TASK
Filter out every line below that lacks "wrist", and copy the rest.

STORED DATA
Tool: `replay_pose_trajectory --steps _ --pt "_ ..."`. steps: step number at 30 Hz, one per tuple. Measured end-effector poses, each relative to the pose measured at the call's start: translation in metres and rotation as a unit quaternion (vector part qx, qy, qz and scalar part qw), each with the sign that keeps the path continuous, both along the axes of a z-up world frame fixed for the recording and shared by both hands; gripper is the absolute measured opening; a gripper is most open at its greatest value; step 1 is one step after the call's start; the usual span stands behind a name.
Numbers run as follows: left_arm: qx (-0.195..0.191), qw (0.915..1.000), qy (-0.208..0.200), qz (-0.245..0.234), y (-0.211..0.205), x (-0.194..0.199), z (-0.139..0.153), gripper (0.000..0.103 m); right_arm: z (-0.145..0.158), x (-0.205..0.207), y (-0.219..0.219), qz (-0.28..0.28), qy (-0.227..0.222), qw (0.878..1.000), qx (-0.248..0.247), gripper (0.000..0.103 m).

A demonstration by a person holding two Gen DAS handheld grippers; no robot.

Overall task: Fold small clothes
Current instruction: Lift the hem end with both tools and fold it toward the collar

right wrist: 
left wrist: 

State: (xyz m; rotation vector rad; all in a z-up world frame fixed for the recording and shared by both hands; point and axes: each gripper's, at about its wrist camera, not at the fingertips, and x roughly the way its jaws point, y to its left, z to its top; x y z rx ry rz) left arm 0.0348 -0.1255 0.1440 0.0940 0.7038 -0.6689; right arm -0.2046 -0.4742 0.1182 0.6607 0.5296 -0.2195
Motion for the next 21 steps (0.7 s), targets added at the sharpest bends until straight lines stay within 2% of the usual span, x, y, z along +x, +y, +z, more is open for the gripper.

ANSWER
right wrist: 
left wrist: 
State: (xyz m; rotation vector rad; all in a z-up world frame fixed for the recording and shared by both hands; point and axes: each gripper's, at about its wrist camera, not at the fingertips, and x roughly the way its jaws point, y to its left, z to its top; x y z rx ry rz) left arm 0.0348 -0.1255 0.1440 0.0940 0.7038 -0.6689; right arm -0.2046 -0.4742 0.1182 0.6607 0.5296 -0.2195

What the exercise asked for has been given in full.